Voltando ao assunto Irão, à margem do conflito nasce um novo tipo de jornalismo, à qual a censura típico destes Estados tem se mostrado incapaz de controlar. À medida que se desenrolam os acontecimentos, as notícias vindas de Teerão surgem quase em tempo real na Internet, e não apenas pela mão dos jornalistas no local, mas sobretudo através da torrente de informação que os próprios iranianos estão a colocar online.
Os iranianos estão a usar muitos serviços da Web para contornar a censura que o Governo de Ahmadinejad tenta impor aos jornalistas e para escapar às restrições das autoridades sobre os meios de comunicação (no fim de semana, por exemplo, foram cortados os SMS).
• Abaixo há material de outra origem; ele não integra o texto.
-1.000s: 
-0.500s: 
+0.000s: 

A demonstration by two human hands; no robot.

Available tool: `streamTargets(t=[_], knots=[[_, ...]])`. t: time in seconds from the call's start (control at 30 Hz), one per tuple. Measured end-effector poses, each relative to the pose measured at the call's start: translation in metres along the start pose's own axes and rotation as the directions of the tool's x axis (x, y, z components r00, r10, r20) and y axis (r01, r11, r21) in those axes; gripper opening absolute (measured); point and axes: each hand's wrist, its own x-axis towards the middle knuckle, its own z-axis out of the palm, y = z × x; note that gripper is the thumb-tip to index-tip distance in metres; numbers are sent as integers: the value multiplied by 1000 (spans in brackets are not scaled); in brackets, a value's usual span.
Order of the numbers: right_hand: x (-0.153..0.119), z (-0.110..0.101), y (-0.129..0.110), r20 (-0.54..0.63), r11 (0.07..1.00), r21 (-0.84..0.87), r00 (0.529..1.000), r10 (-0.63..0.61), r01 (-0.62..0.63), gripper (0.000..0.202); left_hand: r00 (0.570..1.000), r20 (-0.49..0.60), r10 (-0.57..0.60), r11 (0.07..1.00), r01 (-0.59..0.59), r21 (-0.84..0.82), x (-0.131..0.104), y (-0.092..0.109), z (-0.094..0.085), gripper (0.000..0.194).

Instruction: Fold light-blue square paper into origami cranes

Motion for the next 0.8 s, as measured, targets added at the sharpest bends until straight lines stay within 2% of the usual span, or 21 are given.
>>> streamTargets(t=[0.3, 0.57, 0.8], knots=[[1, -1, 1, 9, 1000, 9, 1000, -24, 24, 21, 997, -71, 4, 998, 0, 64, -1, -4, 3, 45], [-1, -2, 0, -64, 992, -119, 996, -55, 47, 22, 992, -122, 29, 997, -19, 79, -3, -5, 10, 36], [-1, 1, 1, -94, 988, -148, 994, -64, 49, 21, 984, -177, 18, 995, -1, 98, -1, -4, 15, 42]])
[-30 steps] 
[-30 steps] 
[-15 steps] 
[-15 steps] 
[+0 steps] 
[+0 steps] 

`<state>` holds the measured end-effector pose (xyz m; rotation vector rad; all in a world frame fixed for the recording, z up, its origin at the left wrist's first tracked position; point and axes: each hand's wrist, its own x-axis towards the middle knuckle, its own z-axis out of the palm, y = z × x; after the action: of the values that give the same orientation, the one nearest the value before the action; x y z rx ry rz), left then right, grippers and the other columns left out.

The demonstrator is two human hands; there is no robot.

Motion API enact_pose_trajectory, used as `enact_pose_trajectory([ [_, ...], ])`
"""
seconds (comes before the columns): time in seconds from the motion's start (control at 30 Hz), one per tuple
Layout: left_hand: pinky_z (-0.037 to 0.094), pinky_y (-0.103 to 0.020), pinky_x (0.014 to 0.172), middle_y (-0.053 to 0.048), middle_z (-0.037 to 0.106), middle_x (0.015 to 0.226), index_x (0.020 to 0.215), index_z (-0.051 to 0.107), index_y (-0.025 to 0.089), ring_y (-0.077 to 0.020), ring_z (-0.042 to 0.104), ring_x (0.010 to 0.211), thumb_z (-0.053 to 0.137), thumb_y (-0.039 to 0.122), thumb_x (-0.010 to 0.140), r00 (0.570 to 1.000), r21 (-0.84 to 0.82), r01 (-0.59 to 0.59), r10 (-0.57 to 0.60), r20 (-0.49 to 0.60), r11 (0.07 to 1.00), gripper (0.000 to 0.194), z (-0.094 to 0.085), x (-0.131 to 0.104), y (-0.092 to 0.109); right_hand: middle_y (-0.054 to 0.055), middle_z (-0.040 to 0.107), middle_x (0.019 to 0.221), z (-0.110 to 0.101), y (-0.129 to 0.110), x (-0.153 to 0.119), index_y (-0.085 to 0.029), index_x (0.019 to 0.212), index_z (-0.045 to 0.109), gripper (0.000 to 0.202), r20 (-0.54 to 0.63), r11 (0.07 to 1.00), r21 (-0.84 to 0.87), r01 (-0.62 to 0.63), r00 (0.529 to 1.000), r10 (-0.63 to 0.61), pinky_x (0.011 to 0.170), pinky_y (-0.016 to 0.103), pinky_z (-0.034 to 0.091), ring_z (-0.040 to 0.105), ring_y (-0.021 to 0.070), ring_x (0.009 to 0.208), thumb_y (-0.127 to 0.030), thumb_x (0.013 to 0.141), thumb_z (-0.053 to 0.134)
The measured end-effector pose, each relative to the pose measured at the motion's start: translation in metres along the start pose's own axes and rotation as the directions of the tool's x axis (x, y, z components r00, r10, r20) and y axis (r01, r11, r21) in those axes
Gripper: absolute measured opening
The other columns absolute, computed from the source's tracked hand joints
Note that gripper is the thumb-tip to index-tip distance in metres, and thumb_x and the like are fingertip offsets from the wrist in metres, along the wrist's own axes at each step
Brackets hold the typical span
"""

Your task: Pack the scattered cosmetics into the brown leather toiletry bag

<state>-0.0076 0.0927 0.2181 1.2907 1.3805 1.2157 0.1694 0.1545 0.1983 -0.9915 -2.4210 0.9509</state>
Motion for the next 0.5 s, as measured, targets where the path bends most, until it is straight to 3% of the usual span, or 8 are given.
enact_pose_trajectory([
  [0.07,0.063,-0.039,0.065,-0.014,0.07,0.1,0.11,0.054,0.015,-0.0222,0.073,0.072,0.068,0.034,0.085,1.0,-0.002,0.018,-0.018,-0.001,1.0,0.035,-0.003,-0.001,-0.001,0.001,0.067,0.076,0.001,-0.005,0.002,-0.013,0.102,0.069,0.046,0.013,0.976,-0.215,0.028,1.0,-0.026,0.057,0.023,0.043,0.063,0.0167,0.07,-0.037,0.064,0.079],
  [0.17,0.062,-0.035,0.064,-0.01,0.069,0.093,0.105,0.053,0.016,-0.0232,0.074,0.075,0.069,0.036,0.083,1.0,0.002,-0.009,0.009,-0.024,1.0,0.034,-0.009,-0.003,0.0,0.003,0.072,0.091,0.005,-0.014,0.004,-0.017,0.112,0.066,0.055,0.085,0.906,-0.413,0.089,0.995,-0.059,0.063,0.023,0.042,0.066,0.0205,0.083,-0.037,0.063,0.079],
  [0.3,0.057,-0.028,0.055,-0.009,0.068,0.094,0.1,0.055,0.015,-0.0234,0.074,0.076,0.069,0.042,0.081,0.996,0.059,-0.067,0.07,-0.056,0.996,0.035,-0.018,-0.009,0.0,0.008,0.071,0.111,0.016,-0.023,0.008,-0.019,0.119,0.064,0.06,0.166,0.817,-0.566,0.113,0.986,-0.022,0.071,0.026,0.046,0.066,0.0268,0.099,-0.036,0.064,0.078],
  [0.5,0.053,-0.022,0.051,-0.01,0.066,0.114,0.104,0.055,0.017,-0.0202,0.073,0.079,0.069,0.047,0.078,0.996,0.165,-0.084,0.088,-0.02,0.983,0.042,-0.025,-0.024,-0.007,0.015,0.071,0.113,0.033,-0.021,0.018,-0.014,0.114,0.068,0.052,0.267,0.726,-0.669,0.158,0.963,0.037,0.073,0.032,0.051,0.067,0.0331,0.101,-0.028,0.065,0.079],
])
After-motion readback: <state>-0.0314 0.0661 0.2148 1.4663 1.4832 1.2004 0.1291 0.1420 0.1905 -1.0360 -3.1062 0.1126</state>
No Flickr abundam fotos da contestação nas ruas e da reacção policial. O YouTube está repleto de vídeos (muitos dos quais filmados com telemóveis). Os blogues, o Facebook e o Twitter servem para divulgar as notícias que não chegam (ou são mais lentas a chegar) aos media. O Twitter, por exemplo, tem sido particularmente eficaz na divulgação quase instantânea de informação.
A população jovem e informatizada do Irão é responsável pelo fenómeno: dois terços dos habitantes têm menos de 30 anos e estima-se haver cerca de 30 milhões de telemóveis entre os 67 milhões de iranianos. Já em finais de 2008 a BBC dava conta que cerca de 65 mil cibernautas usavam blogues para contornar a censura das autoridades iranianas.
É o nascimento de um novo tipo de jornalismo.